§ **What the task asks**
Repeat the entire listing exactly.

-------- Task material --------

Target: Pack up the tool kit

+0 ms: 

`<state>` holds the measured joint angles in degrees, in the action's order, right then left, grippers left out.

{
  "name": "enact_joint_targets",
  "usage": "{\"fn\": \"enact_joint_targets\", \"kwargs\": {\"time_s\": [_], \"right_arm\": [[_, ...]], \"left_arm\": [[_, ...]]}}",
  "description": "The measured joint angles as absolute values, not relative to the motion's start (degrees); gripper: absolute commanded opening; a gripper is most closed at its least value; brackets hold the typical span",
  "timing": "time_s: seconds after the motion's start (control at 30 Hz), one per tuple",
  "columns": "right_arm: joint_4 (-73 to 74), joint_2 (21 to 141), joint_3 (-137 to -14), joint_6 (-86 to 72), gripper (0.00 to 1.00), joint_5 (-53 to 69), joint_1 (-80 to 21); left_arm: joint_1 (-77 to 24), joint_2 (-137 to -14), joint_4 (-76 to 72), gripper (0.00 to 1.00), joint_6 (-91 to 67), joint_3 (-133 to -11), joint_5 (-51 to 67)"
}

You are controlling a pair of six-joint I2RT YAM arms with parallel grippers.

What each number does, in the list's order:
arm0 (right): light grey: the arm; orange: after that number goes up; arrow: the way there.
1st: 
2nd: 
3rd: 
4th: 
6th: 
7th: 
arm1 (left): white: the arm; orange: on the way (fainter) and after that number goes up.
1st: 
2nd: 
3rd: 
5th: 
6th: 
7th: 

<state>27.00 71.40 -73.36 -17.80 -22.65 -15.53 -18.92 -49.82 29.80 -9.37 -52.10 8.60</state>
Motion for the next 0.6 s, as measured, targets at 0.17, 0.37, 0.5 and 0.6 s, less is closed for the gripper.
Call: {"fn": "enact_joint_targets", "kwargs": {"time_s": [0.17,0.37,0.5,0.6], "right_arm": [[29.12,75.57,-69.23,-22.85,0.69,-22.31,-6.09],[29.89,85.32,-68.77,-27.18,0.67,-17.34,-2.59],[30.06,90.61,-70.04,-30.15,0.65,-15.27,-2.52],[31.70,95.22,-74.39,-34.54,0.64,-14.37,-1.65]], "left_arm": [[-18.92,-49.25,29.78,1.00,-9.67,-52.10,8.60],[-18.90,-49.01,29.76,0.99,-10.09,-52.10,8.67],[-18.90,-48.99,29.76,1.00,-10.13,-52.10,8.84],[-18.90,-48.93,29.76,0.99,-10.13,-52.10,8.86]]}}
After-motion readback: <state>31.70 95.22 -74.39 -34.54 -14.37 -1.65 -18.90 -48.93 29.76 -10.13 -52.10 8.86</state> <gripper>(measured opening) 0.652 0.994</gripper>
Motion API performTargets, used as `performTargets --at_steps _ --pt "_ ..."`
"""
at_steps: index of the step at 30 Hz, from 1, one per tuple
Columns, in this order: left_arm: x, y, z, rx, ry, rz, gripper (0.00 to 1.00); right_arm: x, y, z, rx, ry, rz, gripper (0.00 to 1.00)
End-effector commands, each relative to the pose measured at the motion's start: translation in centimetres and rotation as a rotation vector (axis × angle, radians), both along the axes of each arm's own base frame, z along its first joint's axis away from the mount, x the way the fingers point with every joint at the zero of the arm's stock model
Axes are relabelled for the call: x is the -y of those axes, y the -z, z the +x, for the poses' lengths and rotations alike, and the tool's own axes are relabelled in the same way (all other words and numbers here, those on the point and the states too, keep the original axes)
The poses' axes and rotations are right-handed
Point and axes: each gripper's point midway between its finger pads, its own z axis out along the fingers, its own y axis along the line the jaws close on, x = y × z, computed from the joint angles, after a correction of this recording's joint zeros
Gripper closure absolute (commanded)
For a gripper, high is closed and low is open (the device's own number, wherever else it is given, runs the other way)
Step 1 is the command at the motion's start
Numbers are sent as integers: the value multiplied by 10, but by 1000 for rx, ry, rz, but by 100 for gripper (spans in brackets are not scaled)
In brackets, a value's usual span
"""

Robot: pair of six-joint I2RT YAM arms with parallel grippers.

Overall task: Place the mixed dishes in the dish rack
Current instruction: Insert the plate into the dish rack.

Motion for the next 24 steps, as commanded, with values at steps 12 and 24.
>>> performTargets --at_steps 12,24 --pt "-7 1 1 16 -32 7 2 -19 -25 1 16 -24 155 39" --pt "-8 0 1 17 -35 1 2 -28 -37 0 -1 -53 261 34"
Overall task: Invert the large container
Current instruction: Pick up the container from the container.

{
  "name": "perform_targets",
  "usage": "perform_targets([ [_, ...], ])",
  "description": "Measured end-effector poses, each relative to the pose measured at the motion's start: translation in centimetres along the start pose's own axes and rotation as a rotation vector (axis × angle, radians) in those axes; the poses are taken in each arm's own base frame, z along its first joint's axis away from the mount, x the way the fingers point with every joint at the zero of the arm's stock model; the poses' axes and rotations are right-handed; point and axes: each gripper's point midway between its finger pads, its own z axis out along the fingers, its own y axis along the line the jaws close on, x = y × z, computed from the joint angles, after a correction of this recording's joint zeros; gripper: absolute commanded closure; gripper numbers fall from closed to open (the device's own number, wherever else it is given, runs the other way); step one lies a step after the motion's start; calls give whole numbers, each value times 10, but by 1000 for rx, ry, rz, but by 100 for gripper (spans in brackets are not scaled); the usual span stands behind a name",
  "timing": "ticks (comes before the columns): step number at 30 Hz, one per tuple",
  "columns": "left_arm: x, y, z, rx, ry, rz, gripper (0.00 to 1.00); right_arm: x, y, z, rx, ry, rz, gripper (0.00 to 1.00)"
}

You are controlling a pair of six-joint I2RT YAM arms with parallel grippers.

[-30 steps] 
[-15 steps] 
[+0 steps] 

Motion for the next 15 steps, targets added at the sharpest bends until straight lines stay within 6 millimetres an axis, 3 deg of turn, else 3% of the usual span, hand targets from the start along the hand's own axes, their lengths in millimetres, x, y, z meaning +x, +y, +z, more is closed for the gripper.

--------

§ **Task response**
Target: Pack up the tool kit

+0 ms: 

`<state>` holds the measured joint angles in degrees, in the action's order, right then left, grippers left out.

{
  "name": "enact_joint_targets",
  "usage": "{\"fn\": \"enact_joint_targets\", \"kwargs\": {\"time_s\": [_], \"right_arm\": [[_, ...]], \"left_arm\": [[_, ...]]}}",
  "description": "The measured joint angles as absolute values, not relative to the motion's start (degrees); gripper: absolute commanded opening; a gripper is most closed at its least value; brackets hold the typical span",
  "timing": "time_s: seconds after the motion's start (control at 30 Hz), one per tuple",
  "columns": "right_arm: joint_4 (-73 to 74), joint_2 (21 to 141), joint_3 (-137 to -14), joint_6 (-86 to 72), gripper (0.00 to 1.00), joint_5 (-53 to 69), joint_1 (-80 to 21); left_arm: joint_1 (-77 to 24), joint_2 (-137 to -14), joint_4 (-76 to 72), gripper (0.00 to 1.00), joint_6 (-91 to 67), joint_3 (-133 to -11), joint_5 (-51 to 67)"
}

You are controlling a pair of six-joint I2RT YAM arms with parallel grippers.

What each number does, in the list's order:
arm0 (right): light grey: the arm; orange: after that number goes up; arrow: the way there.
1st: 
2nd: 
3rd: 
4th: 
6th: 
7th: 
arm1 (left): white: the arm; orange: on the way (fainter) and after that number goes up.
1st: 
2nd: 
3rd: 
5th: 
6th: 
7th: 

<state>27.00 71.40 -73.36 -17.80 -22.65 -15.53 -18.92 -49.82 29.80 -9.37 -52.10 8.60</state>
Motion for the next 0.6 s, as measured, targets at 0.17, 0.37, 0.5 and 0.6 s, less is closed for the gripper.
Call: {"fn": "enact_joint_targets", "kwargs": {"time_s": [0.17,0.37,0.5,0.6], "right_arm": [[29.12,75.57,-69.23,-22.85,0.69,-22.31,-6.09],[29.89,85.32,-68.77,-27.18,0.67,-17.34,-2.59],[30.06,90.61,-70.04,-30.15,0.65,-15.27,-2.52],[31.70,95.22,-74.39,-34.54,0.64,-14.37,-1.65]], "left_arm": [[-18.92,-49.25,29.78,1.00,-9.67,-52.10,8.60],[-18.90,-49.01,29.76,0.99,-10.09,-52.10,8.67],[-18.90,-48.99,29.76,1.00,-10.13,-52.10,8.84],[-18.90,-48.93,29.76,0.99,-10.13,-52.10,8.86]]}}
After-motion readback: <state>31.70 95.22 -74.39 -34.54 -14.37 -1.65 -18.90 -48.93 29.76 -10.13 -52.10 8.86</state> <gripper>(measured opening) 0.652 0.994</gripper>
Motion API performTargets, used as `performTargets --at_steps _ --pt "_ ..."`
"""
at_steps: index of the step at 30 Hz, from 1, one per tuple
Columns, in this order: left_arm: x, y, z, rx, ry, rz, gripper (0.00 to 1.00); right_arm: x, y, z, rx, ry, rz, gripper (0.00 to 1.00)
End-effector commands, each relative to the pose measured at the motion's start: translation in centimetres and rotation as a rotation vector (axis × angle, radians), both along the axes of each arm's own base frame, z along its first joint's axis away from the mount, x the way the fingers point with every joint at the zero of the arm's stock model
Axes are relabelled for the call: x is the -y of those axes, y the -z, z the +x, for the poses' lengths and rotations alike, and the tool's own axes are relabelled in the same way (all other words and numbers here, those on the point and the states too, keep the original axes)
The poses' axes and rotations are right-handed
Point and axes: each gripper's point midway between its finger pads, its own z axis out along the fingers, its own y axis along the line the jaws close on, x = y × z, computed from the joint angles, after a correction of this recording's joint zeros
Gripper closure absolute (commanded)
For a gripper, high is closed and low is open (the device's own number, wherever else it is given, runs the other way)
Step 1 is the command at the motion's start
Numbers are sent as integers: the value multiplied by 10, but by 1000 for rx, ry, rz, but by 100 for gripper (spans in brackets are not scaled)
In brackets, a value's usual span
"""

Robot: pair of six-joint I2RT YAM arms with parallel grippers.

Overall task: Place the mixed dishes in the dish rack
Current instruction: Insert the plate into the dish rack.

Motion for the next 24 steps, as commanded, with values at steps 12 and 24.
>>> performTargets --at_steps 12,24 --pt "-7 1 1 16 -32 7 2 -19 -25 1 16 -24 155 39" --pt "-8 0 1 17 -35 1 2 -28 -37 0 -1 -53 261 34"
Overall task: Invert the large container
Current instruction: Pick up the container from the container.

{
  "name": "perform_targets",
  "usage": "perform_targets([ [_, ...], ])",
  "description": "Measured end-effector poses, each relative to the pose measured at the motion's start: translation in centimetres along the start pose's own axes and rotation as a rotation vector (axis × angle, radians) in those axes; the poses are taken in each arm's own base frame, z along its first joint's axis away from the mount, x the way the fingers point with every joint at the zero of the arm's stock model; the poses' axes and rotations are right-handed; point and axes: each gripper's point midway between its finger pads, its own z axis out along the fingers, its own y axis along the line the jaws close on, x = y × z, computed from the joint angles, after a correction of this recording's joint zeros; gripper: absolute commanded closure; gripper numbers fall from closed to open (the device's own number, wherever else it is given, runs the other way); step one lies a step after the motion's start; calls give whole numbers, each value times 10, but by 1000 for rx, ry, rz, but by 100 for gripper (spans in brackets are not scaled); the usual span stands behind a name",
  "timing": "ticks (comes before the columns): step number at 30 Hz, one per tuple",
  "columns": "left_arm: x, y, z, rx, ry, rz, gripper (0.00 to 1.00); right_arm: x, y, z, rx, ry, rz, gripper (0.00 to 1.00)"
}

You are controlling a pair of six-joint I2RT YAM arms with parallel grippers.

[-30 steps] 
[-15 steps] 
[+0 steps] 

Motion for the next 15 steps, targets added at the sharpest bends until straight lines stay within 6 millimetres an axis, 3 deg of turn, else 3% of the usual span, hand targets from the start along the hand's own axes, their lengths in millimetres, x, y, z meaning +x, +y, +z, more is closed for the gripper.

The answer requires no further additions.